Si le classement est bien fait, il peut servir d'aide pour le choix des futurs étudiants. Mais les critères sont souvent aléatoires, et l'on ne peut en tout cas pas s'en servir pour notre pilotage! Prenez par exemple le Times, qui fait chaque année un classement des 200 meilleures universités mondiales. L'année passée, nous n'y figurions pas, et maintenant nous sommes 88ème! Est-ce que nous avons bossé comme des fous entre les deux années ? Je ne le crois pas... (sourire). On ne va donc pas commencer à dire «c'est débile!» quand on n'y figure pas et l'encenser lorsqu'on y apparaît.
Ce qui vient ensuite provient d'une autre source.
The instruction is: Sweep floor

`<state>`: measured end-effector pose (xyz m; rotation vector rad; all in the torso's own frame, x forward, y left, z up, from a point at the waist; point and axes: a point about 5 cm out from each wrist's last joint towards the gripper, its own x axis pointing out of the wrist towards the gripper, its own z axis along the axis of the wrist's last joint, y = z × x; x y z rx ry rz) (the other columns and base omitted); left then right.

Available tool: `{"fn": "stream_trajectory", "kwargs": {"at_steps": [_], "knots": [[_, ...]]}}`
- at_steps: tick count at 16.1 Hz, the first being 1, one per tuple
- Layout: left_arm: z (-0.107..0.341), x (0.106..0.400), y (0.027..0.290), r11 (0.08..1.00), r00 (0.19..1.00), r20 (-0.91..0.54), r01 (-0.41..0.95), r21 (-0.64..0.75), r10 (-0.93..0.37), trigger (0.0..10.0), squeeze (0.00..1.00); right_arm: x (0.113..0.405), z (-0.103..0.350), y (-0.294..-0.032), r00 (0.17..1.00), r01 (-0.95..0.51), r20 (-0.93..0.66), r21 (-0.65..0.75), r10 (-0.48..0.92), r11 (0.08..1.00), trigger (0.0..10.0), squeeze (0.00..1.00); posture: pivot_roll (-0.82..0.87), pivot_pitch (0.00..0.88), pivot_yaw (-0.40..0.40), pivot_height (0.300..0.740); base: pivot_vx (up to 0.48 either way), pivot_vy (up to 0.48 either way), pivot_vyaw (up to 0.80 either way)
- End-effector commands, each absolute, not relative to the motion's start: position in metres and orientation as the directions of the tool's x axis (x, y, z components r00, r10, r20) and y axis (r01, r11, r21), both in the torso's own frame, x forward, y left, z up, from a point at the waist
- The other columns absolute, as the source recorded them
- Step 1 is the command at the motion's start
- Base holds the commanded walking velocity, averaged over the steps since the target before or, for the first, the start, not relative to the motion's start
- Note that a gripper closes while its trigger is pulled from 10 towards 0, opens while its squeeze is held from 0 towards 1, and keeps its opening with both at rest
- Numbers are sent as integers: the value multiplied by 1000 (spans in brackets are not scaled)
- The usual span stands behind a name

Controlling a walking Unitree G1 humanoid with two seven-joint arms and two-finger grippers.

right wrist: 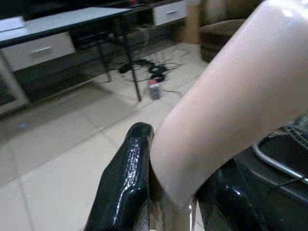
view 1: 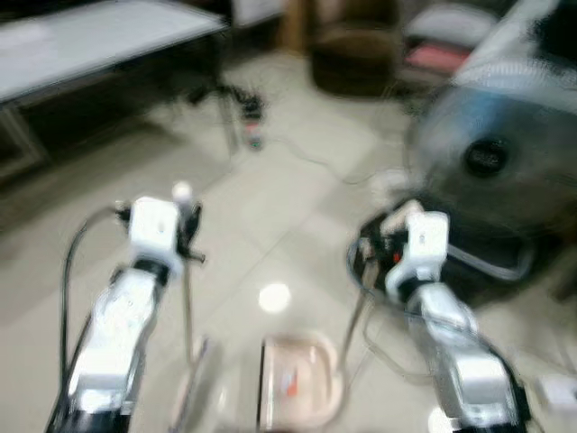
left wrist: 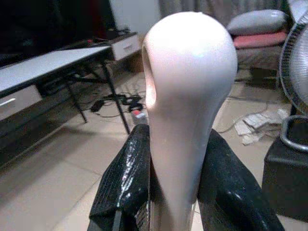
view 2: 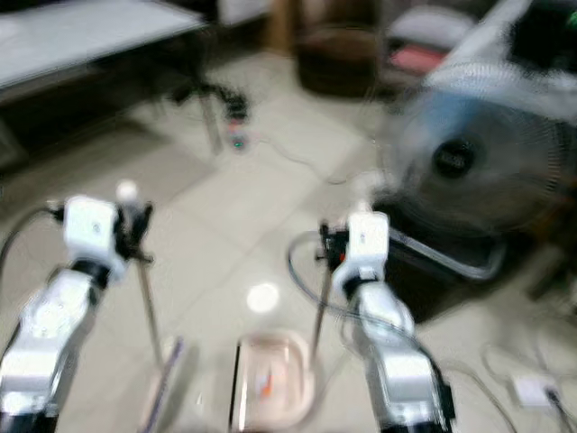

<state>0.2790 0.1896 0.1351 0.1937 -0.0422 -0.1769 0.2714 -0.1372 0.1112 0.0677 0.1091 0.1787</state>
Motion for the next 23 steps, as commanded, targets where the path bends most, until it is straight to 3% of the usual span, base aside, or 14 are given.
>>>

A ce sujet, j'aime me reporter à ce que disait Hésiode: la mauvaise concurrence, c'est vouloir la même chose que l'autre. La bonne concurrence, c'est vouloir faire mieux que l'autre.

Un mot pour les étudiants de Genève?
Nous avons tous conscience qu'avec les profonds changements actuels entraînés par le processus de Bologne, le moment est difficile et que les étudiants passent un moment pénible en essuyant les plâtres. Mais les questions de papiers doivent rester secondaires. Il ne faut surtout pas oublier l'essentiel: ce qui compte, c'est ce qu'ils vont faire de l'autonomie intellectuelle acquise à l'Université.

...et ceux qui n'ont pas choisi Genève?
Vous avez sûrement fait un bon choix, pour de bonnes raisons (rires)! Nos universités sont les domiciles de l'université mondiale, et par conséquent vous pourriez avoir à passer à Genève un jour! Nous travaillons déjà à vous rendre le séjour des plus agréables.